Change of Rythm
Honesty
In truth, I had a crisis—I suddenly couldn’t force or push myself through or past it. Something inside me demanded a stop. It had been a long time coming, several years, in fact, of me just wanting to read. I didn’t finish one book before starting another. You don’t need to be a shrink to understand that: it was about escaping my life, and perhaps also escaping myself.
So imagine me, for years, reading yet still pushing myself to do what I had always done. What once brought me joy no longer did. I can’t explain it in other words: I was in a crisis. My body had told me, but I hadn’t listened. This year my soul slowly, but surely, started to reach back into me, because I was out of touch with myself. It tried to make me listen, and when I didn’t, one day I realized I simply couldn’t do all the things I used to do. My body wouldn’t take me there—quite literally. It allowed me to go to work, but I was present only in body, not in spirit.
I started writing—first letters, and I found friends all over the globe. Then I began flow‑writing again, as I once did regularly. Something inside became eager: Let’s make a blog—put it out there. At that time it felt impossible. To make myself that vulnerable? Why? Yet something told me: You must do it now. It took persuasion, but I gave in and created my blogspace. I invited one trusted person. It felt safe.
I wore my frantic writing suit, and it fit—it was what I had to wear. I wrote every day: morning and night, letters, blog, flow, work, and then started over. Now, I feel this suit no longer fits. I’m not as frantic, and my words are no longer standing in a crowded line in a narrow passage waiting to spring loose. The queue is still there, but they wait and behave. The narrow passage has grown into a large hall, and when I listen, I hear the sound of friendly souls present and waiting.
So I need to change the frantic suit into one more relaxed, where the writer in me can once again hold and turn the words over, pondering the exact choice for this or that sentence.

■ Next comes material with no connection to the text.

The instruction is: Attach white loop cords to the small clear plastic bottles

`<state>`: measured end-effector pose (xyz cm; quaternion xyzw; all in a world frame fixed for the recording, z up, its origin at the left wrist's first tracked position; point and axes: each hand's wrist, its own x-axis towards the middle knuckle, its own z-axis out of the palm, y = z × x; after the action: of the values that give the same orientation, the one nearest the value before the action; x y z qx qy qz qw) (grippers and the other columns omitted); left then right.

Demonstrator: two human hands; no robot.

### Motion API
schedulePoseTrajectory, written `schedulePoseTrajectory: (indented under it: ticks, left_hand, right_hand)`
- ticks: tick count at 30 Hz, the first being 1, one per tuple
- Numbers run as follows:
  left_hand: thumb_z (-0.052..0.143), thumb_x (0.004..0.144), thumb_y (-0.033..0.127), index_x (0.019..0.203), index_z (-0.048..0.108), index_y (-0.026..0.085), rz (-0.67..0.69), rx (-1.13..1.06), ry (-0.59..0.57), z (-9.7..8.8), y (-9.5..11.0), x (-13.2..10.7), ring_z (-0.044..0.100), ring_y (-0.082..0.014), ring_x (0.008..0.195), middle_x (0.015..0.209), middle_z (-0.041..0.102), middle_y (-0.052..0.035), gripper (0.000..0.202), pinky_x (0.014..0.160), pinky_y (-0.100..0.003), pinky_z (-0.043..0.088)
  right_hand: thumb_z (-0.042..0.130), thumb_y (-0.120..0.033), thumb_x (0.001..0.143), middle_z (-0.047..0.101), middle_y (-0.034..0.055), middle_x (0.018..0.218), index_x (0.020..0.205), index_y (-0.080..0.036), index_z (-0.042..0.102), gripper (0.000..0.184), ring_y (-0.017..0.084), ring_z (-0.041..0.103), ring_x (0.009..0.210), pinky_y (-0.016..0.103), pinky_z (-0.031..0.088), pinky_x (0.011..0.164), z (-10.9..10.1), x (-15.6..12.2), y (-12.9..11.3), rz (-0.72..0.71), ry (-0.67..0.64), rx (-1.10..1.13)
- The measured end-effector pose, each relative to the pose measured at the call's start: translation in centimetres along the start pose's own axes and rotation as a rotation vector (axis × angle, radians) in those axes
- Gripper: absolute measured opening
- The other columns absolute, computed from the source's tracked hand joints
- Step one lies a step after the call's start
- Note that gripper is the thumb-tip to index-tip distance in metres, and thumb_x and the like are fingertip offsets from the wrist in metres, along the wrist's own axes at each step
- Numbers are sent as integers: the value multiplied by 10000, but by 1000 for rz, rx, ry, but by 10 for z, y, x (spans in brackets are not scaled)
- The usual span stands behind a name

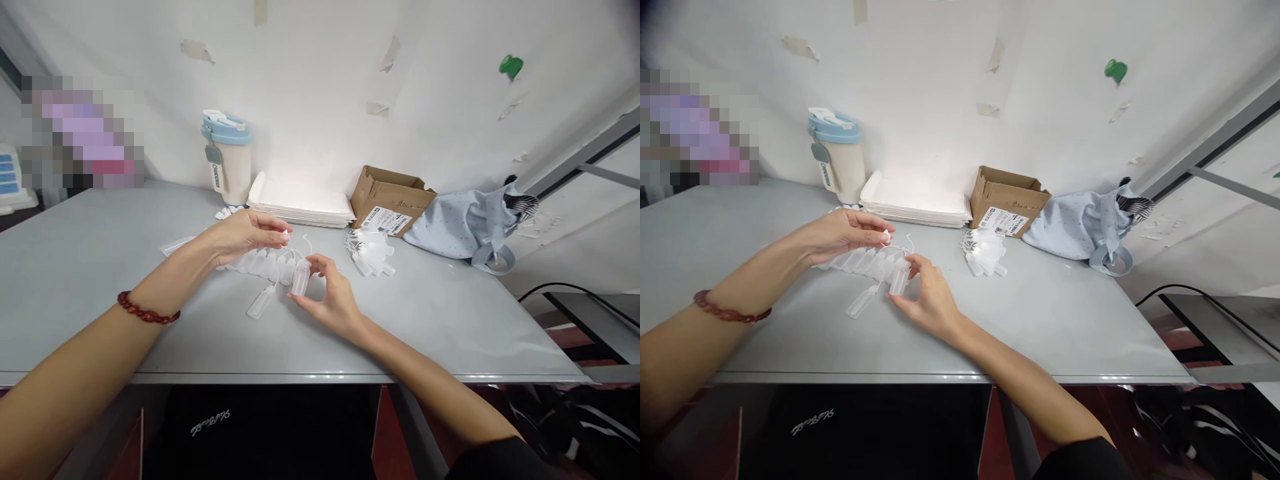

For a while, I have been writing fragments, editing quickly, and publishing in the name of capturing the rawness of the first thought that came to me each morning—before second‑guessing it.
Now I feel a change coming. My new relaxed suit may make my small contributions to this very large sea of writing souls fewer, but I am still swimming—just in another suit. 😊
This piece marks a change in my rhythm. For a long time I published raw fragments daily, capturing the ache of the first thought before it dissolved. Now I feel myself moving into a calmer, more intentional space—less frantic, more spacious. The words still come, but they wait differently, and I am learning to listen in a new way.



I love the way you’ve captured this shift in rhythm, from the frantic suit to the spacious hall. It feels both brave and gentle, and I admire how you’re listening to yourself in a new way.
Thank you for sharing your story, flow writing brought me back to me too.